Senator Snowe expresses concerns regarding US Congressional travel to occupied northern Cyprus
Washington DC, Aug 1 -- U.S. Senator Olympia J. Snowe (R-ME) on July 29 voiced her concerns on State Department endorsement of Congressional travel to Cyprus through an illegally occupied part of the island.
More specifically, Senator Snowe stated she recently learned that the State Department is encouraging members of Congress and their staffs to initiate certain visits to the country through an airport in the illegally occupied area of the island—an airport that is not authorized by the Republic of Cyprus as a legal port of entry.
She also expressed hope that members of Congress and their staffers who may be asked to visit Cyprus through an occupied airport will note the concerns she addressed in her floor statement.
Folowing is the full text of her statement:
“Mr. President, I rise today to bring to the Senate’s attention a troubling development in our efforts to support the reunification of Cyprus. I have recently learned that the State Department is encouraging members of Congress and their staffs to initiate certain visits to the country through an airport in the illegally occupied area of the island—an airport that is not authorized by the Republic of Cyprus as a legal port of entry. In fact, the airport is built on property that was expropriated from its lawful owners following the Turkish invasion of Cyprus in 1974.
“As you may know, Cyprus was forcibly divided by an invasion of Turkish troops more than thirty years ago. Today, the United States and the world community recognize that the Turkish invasion was illegal, and that the Republic of Cyprus, which controls two-thirds of the island, is the only legitimate government of Cyprus. For years, as reflected in our domestic law and echoed in several UN Security Council Resolutions, U.S. foreign policy has refused to give either recognition or direct assistance to the self-declared administrative authority in the occupied area, the so-called “Turkish Republic of Northern Cyprus.” Indeed, the Foreign Assistance Act of 1961, as amended following the Turkish invasion, has established that the United States supports a free government for Cyprus, the withdrawal of all Turkish forces from Cyprus, and the reunification of the island communities.
“On the specific matter of flights into Cyprus, the United States is bound by the Chicago Convention on International Civil Aviation, to which both the United States and Cyprus are signatories. The Chicago Convention provides that “[t]he contracting States recognize that every State has complete and exclusive sovereignty over the airspace above its territory,” including designation of official ports of entry. The Republic of Cyprus’s sovereignty over the entire territory of Cyprus has been recognized and reaffirmed by numerous UN Security Council Resolutions as well as long-standing U.S. policy. Because the Republic of Cyprus has never authorized direct flights into the airports in the occupied area, and because it has not designated these airports as official ports of entry, entering the country through these airports is a direct violation of the Chicago Convention.

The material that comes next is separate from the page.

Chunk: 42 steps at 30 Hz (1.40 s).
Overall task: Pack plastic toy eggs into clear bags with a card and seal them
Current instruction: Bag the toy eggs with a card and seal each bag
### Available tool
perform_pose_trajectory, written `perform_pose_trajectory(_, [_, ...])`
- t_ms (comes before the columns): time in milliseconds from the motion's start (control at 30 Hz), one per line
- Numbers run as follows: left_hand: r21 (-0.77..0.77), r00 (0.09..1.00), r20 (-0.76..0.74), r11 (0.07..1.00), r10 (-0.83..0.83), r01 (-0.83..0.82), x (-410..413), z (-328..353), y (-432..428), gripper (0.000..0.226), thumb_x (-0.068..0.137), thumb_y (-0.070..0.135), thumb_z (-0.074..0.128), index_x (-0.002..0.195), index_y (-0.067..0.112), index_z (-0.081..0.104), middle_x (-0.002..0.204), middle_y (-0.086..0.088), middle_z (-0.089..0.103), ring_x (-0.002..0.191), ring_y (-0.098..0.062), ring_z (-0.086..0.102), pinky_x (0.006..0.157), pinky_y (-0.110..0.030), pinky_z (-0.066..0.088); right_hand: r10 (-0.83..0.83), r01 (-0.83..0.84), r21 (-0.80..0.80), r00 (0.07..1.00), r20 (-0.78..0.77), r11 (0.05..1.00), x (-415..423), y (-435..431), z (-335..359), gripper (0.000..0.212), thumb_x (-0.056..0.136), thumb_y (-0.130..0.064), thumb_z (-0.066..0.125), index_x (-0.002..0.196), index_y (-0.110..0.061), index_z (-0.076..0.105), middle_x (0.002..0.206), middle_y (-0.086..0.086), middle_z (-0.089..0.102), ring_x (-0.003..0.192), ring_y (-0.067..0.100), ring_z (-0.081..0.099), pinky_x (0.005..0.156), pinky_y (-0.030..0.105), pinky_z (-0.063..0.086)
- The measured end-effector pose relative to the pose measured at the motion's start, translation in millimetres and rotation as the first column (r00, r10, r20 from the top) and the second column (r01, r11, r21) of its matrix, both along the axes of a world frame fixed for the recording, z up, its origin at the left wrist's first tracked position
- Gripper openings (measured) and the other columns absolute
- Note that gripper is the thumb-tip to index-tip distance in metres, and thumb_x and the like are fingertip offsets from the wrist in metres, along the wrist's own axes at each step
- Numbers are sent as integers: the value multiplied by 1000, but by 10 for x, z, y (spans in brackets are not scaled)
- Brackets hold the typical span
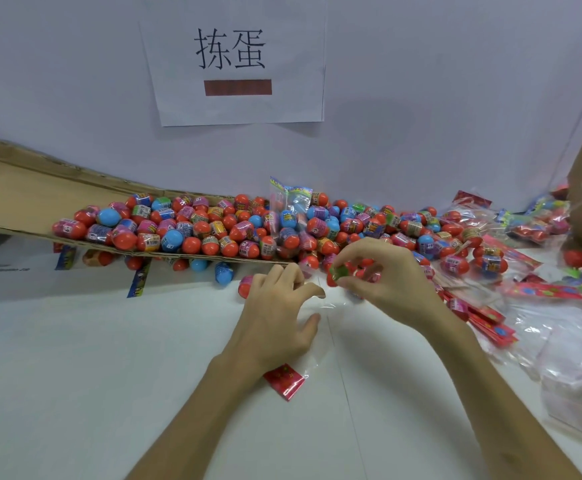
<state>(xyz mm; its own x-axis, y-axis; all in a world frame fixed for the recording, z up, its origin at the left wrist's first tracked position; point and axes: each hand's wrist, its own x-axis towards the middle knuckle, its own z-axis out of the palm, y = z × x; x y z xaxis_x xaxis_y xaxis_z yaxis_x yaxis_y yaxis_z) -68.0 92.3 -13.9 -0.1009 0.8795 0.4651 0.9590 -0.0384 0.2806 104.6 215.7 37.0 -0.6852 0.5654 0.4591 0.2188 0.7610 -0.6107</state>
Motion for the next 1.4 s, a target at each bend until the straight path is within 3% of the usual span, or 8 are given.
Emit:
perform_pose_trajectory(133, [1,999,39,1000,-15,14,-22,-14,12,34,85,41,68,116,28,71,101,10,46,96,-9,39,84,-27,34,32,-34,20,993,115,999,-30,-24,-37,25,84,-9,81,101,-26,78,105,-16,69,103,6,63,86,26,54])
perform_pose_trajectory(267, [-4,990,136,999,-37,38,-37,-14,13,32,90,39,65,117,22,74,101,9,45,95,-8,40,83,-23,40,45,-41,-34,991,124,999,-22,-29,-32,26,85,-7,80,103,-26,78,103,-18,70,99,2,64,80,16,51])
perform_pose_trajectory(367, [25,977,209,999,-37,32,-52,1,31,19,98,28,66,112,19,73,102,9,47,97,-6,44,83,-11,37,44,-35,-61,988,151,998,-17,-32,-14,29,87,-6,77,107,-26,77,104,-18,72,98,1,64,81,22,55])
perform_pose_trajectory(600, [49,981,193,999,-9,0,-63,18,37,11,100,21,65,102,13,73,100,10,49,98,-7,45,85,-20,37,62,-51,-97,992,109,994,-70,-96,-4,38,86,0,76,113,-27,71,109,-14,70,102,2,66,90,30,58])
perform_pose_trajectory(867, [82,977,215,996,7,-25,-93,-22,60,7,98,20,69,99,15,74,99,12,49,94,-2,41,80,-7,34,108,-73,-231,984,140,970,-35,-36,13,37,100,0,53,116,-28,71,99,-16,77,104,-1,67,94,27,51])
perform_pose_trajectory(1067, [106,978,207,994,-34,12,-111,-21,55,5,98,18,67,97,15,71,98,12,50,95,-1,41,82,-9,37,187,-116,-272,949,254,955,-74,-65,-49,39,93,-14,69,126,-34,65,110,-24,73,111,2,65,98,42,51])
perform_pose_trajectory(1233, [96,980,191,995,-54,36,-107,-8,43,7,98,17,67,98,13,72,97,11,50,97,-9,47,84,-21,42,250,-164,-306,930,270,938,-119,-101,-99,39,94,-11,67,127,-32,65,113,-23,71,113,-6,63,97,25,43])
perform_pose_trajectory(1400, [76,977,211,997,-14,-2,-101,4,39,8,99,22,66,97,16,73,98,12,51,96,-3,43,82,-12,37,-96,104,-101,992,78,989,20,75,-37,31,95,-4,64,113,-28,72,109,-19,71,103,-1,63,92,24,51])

Simply put, our State Department should not be authorizing, encouraging, or even condoning such a blatant violation of international law.

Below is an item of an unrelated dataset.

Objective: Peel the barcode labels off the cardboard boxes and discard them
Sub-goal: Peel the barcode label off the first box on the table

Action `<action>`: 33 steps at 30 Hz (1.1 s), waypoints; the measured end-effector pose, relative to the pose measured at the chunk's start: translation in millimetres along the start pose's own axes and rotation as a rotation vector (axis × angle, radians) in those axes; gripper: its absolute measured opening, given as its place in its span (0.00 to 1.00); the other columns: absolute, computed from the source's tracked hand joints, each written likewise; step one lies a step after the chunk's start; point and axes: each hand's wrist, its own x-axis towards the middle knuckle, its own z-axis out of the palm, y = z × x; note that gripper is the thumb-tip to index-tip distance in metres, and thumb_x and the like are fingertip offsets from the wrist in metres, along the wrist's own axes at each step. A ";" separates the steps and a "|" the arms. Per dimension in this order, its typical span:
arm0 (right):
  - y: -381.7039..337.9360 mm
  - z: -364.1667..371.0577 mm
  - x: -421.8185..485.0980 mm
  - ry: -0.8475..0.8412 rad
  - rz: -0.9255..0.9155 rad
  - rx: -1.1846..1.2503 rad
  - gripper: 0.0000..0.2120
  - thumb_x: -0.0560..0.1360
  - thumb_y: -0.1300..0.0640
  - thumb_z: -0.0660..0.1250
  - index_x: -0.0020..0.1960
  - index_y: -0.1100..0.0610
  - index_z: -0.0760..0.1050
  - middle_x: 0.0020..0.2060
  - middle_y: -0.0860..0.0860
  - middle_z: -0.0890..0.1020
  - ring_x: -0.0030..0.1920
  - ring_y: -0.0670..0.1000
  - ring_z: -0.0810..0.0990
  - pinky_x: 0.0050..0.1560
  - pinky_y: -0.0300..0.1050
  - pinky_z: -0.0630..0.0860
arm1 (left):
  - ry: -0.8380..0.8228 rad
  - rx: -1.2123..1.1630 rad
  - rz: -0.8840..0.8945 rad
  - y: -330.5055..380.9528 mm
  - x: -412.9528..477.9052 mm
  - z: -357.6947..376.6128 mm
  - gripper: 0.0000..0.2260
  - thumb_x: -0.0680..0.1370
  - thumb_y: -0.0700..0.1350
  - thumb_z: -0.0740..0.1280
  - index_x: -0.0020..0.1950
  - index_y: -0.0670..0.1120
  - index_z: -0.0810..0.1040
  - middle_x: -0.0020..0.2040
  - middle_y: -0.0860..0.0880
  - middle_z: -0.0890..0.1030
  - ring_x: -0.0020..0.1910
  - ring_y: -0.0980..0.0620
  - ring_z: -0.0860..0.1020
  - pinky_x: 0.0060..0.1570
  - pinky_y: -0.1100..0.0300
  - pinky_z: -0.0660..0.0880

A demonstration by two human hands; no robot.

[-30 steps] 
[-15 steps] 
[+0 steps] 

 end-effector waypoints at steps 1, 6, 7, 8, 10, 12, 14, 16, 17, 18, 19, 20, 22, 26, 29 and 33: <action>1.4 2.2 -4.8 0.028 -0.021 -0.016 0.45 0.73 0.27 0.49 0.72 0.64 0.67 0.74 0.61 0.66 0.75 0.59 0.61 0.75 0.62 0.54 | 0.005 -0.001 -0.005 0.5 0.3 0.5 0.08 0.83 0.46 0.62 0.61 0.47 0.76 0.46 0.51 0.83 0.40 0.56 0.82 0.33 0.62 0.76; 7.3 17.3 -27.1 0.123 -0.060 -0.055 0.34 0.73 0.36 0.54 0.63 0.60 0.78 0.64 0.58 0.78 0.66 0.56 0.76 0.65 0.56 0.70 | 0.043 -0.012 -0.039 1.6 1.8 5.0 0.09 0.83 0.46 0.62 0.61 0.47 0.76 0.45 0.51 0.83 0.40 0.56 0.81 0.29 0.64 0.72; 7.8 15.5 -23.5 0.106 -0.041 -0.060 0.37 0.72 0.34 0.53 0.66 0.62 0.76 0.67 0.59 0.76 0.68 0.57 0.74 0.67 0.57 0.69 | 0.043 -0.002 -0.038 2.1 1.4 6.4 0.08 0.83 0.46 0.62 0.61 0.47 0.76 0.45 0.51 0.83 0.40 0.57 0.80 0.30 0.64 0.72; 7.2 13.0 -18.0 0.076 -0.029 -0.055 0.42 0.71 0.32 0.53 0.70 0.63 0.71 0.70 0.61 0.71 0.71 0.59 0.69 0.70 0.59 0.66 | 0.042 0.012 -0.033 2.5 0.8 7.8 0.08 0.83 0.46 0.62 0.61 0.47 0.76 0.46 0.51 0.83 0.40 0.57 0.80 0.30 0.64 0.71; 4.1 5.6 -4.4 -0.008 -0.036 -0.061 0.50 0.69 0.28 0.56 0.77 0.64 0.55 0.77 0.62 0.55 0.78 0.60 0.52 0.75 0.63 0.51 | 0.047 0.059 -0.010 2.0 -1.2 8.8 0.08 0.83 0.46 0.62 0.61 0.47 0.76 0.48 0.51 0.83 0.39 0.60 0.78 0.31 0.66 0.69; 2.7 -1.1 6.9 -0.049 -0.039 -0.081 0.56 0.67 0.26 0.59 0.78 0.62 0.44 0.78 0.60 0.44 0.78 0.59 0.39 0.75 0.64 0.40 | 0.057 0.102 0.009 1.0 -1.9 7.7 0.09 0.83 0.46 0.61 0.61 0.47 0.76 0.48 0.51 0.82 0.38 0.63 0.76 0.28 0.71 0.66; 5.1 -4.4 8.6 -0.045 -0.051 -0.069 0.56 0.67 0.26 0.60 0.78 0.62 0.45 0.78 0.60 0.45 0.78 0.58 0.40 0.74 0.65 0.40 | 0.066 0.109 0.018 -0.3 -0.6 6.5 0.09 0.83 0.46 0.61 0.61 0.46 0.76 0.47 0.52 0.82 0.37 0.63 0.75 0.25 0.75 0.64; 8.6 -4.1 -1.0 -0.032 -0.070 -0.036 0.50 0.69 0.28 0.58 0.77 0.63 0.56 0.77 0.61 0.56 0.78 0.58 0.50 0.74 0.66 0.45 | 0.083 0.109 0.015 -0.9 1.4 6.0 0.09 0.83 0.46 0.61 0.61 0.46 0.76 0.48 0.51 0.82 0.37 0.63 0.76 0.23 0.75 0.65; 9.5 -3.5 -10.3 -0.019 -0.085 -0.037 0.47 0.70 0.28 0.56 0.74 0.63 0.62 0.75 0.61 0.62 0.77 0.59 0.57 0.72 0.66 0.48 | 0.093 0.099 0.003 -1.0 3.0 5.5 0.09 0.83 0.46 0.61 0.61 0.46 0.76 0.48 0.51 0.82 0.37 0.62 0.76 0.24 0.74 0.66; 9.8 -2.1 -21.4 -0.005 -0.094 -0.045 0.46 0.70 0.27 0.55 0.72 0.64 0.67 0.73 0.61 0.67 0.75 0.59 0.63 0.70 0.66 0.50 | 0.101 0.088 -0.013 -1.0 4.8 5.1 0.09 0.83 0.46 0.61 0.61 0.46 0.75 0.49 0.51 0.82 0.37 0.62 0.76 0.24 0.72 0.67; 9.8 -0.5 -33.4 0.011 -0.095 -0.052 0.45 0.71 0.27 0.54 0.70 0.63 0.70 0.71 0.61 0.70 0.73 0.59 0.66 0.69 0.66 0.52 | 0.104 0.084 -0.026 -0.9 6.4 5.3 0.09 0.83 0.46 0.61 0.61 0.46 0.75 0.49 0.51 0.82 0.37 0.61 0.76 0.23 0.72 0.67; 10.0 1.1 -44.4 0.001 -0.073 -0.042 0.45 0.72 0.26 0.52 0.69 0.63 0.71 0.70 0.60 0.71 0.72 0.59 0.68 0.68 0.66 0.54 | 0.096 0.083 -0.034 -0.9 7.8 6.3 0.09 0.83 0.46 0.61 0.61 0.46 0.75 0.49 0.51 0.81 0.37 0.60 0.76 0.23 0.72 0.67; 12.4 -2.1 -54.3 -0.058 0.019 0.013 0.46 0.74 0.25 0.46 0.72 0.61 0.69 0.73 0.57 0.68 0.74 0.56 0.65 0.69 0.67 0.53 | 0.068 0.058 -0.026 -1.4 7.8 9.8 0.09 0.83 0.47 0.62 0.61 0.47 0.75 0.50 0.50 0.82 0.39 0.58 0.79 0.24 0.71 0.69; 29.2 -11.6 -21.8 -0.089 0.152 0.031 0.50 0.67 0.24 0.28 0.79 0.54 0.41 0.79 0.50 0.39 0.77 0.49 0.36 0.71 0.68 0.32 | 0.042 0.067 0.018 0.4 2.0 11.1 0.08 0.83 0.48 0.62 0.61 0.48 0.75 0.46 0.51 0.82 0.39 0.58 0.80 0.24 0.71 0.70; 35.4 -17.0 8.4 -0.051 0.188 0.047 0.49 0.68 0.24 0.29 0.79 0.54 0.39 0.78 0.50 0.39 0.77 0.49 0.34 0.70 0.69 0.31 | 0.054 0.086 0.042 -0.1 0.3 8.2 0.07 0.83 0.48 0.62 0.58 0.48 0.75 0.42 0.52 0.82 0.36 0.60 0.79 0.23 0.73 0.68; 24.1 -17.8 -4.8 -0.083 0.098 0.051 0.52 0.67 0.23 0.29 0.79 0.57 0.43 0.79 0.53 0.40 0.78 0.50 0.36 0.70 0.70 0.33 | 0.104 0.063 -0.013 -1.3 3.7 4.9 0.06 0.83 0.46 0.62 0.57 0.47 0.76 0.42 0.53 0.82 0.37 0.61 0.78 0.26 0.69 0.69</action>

“Moreover, flights into an occupied airport violate local Cypriot law. If Cypriots visit the United States, they cannot just land a plane in the middle of the country—they must land at an airport that is an immigration and customs point of entry. We would rightly object if a Cypriot landed at an unauthorized airport in our country, and we should not be encouraging Americans to do so in Cyprus.

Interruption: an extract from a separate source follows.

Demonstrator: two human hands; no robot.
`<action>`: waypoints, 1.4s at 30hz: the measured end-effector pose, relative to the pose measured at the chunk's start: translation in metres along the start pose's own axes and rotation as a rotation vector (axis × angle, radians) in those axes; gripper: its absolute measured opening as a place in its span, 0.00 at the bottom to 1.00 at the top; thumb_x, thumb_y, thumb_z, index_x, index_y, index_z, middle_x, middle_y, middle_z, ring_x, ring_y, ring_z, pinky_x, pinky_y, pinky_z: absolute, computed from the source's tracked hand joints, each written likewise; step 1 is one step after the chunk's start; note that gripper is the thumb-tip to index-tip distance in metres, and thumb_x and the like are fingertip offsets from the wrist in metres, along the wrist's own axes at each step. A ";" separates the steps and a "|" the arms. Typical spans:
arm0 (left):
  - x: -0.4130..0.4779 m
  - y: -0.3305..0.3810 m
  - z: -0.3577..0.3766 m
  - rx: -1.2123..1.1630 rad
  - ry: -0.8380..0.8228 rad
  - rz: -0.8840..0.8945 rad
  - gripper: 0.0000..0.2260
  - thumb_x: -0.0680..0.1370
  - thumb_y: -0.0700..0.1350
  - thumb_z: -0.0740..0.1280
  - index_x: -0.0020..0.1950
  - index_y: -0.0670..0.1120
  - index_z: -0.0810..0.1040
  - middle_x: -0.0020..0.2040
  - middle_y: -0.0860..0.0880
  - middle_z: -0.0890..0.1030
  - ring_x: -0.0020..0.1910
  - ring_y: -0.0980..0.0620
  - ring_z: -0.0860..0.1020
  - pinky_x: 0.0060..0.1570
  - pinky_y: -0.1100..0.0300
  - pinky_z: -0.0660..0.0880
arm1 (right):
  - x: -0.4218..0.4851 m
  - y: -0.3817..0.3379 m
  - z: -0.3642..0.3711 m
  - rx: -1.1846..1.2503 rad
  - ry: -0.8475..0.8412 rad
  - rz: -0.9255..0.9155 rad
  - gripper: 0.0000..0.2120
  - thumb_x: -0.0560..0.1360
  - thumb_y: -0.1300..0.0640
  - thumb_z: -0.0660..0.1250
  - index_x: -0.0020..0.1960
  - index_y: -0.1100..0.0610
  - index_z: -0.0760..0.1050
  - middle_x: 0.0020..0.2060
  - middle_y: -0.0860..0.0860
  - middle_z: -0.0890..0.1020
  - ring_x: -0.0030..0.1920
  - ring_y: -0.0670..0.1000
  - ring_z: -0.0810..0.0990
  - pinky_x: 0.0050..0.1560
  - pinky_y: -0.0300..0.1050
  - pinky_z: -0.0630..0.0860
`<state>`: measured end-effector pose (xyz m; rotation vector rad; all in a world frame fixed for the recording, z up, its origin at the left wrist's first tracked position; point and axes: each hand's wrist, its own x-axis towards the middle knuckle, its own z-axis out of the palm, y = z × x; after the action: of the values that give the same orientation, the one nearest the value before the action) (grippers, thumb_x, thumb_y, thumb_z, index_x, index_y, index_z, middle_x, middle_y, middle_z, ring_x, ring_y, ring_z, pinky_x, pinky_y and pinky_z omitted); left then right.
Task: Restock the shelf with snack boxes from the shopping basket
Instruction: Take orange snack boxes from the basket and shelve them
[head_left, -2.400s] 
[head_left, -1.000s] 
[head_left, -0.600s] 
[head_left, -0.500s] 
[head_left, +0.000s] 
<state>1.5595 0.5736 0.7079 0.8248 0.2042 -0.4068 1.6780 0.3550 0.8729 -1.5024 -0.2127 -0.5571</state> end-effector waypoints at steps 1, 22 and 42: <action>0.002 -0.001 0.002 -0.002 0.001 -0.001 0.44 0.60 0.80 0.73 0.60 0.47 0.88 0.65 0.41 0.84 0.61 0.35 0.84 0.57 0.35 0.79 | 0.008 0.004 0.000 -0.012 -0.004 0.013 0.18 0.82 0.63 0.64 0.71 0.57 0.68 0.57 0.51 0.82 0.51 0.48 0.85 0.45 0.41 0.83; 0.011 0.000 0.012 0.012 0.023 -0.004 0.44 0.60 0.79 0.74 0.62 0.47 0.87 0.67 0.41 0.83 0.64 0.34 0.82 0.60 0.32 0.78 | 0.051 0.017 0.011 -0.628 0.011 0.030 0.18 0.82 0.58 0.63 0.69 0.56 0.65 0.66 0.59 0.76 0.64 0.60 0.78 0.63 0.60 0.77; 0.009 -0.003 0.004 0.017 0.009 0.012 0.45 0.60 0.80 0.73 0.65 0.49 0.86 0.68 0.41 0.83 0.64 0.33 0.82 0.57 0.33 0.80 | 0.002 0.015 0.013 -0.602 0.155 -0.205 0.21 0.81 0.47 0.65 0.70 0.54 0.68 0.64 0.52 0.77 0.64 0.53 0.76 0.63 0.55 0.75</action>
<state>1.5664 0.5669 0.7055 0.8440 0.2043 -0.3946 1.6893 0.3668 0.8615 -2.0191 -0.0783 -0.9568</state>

“Over the past year, I believe the administration has been playing fast and loose with U.S. policy toward Cyprus, and has, at times, been less than forthcoming to me and others who are concerned with the viability of our efforts to facilitate reunification of the island.
“In late October 2004, officials from the U.S. Transportation Security Administration—over the protests of the Government of Cyprus—conducted an inspection of the airport at Tymbou, which is one of the airports in the occupied area. When I expressed my concern to the State Department that such a visit was not appropriate because flights into that airport would violate international and Cypriot law and are inconsistent with U.S. law, the Department assured me that it was not changing its policy toward Cyprus. Instead, I was told that “the visit . . . was a liaison visit to conduct a general review of the aviation security posture and was fully consistent with the TSA’s mandate to promote international aviation security.” It now appears that this visit may have been an early step toward encouraging Members of Congress and staff to land at this illegal airport.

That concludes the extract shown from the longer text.